Bornemann: "Hürzeler ein absoluter Glücksfall"
Zumal auch der FC St. Pauli, der unter Sportchef Andreas Bornemann Hürzeler das Vertrauen schenkte, sich als Cheftrainer in der Zweiten Liga zu beweisen, Trümpfe in der Hand hält – persönliche, wirtschaftliche und sportliche. Das Vertrauensverhältnis zwischen Sportchef und Chefcoach ist eng.
„Zwischen Andreas und mich passt kein Blatt Papier“, sagte Hürzeler erst am vergangenen Wochenende. Sein Förderer bezeichnete ihn unlängst in einem Interview mit dem Portal Transfermarkt als „absoluten Glücksfall für St. Pauli“.
Auch Spieler wollen rechtzeitig Klarheit haben
Um der Beziehung Langfristigkeit zu verleihen, zugleich die Forderung nach einer Ausstiegsklausel zu erfüllen, wäre es daher vorstellbar, dass Hürzeler einen zum nächstmöglichen Zeitpunkt beginnenden neuen Vertrag unterschreibt. In diesem enthalten: die gewünschte Klausel, allerdings mit einer Frist, um sie zu ziehen, beispielsweise bis spätestens Ende März.
Dies würde beiden Seiten Flexibilität einräumen, sich auf dem Markt umzusehen. Andererseits würde noch rechtzeitig Klarheit hinsichtlich der Vertragssituation herrschen, um potenzielle Unruhe inmitten des Aufstiegsrennens zu vermeiden. Denn auch einige der Akteure, deren Verträge auslaufen – darunter Leistungsträger wie Torwart Nikola Vasilj und Spitzenspieler Marcel Hartel – machen ihren Verbleib auf St. Pauli in Teilen von der Zukunft auf der Trainerposition abhängig.

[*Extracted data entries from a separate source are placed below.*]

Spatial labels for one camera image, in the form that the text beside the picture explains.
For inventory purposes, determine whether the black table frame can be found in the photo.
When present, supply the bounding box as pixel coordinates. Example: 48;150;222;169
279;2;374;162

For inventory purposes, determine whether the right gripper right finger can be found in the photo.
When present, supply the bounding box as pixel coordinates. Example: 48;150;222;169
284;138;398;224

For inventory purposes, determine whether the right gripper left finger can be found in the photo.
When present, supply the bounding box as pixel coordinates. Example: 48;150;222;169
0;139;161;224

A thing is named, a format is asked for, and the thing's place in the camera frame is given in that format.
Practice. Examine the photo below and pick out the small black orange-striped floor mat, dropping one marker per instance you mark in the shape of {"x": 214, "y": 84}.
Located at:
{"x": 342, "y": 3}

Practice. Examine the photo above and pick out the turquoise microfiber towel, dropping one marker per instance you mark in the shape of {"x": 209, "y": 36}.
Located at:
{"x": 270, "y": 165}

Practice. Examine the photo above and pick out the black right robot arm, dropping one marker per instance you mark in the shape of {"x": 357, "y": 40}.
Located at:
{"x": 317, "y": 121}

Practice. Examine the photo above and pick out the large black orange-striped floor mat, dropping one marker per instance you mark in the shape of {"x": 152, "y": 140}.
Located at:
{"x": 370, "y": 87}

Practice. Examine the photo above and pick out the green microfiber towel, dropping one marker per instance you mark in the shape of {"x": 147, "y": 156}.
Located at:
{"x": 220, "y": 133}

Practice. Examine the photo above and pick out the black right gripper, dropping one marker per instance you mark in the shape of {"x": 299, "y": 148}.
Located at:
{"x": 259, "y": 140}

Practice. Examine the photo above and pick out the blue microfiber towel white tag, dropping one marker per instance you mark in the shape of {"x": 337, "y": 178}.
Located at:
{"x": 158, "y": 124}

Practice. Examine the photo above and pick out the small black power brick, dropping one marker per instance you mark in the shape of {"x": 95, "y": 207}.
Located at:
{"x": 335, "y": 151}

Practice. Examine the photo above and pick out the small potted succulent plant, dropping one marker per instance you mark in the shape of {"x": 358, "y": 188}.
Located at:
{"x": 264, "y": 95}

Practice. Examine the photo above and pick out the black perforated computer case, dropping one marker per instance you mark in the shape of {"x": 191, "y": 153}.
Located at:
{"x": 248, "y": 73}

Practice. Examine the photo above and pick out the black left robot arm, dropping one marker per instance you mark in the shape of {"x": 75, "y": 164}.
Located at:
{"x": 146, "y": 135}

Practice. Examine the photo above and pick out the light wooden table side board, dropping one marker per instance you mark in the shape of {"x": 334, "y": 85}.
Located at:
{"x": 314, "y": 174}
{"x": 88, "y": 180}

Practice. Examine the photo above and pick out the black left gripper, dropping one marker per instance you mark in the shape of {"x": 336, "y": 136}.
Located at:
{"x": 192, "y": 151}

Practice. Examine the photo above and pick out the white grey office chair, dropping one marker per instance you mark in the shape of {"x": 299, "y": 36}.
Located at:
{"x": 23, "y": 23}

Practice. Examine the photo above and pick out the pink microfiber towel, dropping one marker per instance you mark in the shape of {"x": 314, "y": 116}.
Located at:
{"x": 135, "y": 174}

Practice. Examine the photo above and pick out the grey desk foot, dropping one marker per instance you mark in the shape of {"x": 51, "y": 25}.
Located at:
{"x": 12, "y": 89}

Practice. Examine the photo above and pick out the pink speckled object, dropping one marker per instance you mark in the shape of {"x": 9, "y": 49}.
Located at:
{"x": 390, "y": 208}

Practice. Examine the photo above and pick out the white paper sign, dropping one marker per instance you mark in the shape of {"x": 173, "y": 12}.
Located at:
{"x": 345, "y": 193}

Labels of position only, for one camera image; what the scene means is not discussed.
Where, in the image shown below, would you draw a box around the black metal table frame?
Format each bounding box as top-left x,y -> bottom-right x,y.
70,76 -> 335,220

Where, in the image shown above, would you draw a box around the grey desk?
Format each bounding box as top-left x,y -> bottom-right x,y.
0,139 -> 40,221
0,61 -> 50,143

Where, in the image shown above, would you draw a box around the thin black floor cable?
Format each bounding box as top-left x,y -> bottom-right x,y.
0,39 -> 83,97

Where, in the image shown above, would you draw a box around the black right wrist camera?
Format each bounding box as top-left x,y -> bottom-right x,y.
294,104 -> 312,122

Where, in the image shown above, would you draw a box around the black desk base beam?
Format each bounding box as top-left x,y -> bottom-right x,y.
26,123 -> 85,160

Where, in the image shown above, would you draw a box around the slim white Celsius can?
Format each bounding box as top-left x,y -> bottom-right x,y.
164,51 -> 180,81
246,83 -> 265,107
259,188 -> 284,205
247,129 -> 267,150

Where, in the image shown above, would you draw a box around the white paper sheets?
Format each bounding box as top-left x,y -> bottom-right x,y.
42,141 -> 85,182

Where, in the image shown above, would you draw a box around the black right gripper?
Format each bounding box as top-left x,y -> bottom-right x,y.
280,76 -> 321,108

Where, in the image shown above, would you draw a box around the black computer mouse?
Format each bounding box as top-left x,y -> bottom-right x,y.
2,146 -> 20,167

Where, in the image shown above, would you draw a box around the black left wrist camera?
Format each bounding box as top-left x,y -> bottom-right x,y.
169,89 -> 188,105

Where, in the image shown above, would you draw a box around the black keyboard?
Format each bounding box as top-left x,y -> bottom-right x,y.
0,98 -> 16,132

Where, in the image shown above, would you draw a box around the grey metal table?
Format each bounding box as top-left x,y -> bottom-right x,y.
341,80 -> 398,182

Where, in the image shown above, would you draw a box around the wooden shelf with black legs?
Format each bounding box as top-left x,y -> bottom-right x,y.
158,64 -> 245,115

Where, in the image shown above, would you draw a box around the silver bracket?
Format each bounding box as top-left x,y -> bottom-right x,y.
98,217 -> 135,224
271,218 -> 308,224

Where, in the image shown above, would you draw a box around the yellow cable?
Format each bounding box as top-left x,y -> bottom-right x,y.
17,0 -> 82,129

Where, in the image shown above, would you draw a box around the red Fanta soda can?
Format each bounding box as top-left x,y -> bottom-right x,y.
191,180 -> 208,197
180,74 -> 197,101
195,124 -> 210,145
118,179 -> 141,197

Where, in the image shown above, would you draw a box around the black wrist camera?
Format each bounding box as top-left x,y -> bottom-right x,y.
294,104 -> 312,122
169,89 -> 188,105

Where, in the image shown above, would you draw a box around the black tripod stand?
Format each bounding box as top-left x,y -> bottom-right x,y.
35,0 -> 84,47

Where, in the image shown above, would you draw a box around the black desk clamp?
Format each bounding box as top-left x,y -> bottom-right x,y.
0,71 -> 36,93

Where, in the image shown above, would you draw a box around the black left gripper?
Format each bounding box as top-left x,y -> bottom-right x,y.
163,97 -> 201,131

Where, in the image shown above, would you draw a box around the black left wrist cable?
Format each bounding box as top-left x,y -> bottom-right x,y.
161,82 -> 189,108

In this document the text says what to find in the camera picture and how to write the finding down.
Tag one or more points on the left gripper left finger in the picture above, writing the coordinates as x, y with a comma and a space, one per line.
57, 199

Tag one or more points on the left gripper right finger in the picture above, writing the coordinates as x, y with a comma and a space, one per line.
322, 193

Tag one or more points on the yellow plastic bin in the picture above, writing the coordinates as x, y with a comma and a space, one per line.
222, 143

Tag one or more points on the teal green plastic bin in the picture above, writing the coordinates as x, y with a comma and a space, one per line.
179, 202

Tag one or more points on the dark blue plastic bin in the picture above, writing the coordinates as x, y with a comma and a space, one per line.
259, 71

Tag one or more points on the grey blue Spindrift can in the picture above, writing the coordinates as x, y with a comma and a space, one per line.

Steigt St. Pauli auf, bleibt auch Hürzeler
Die Laufzeit des neuen Kontrakts würde mindestens bis Ende der Saison 2025/26 andauern, voraussichtlich mit beidseitigen Optionen für ein weiteres Jahr. Seitens der Hamburger gibt es keine Wasserstandsmeldung zu den Verhandlungen. „Der FC St. Pauli bezieht zu vertraglichen Themen grundsätzlich keine Stellung in der Öffentlichkeit“, sagt Vereinssprecher Patrick Gensing.
Um eines jedoch vorwegzunehmen: Sollte St. Pauli in der kommenden Saison selbst Bundesligist sein, hat es Hürzeler nicht eilig. Bei Aufstieg kein Ausstieg.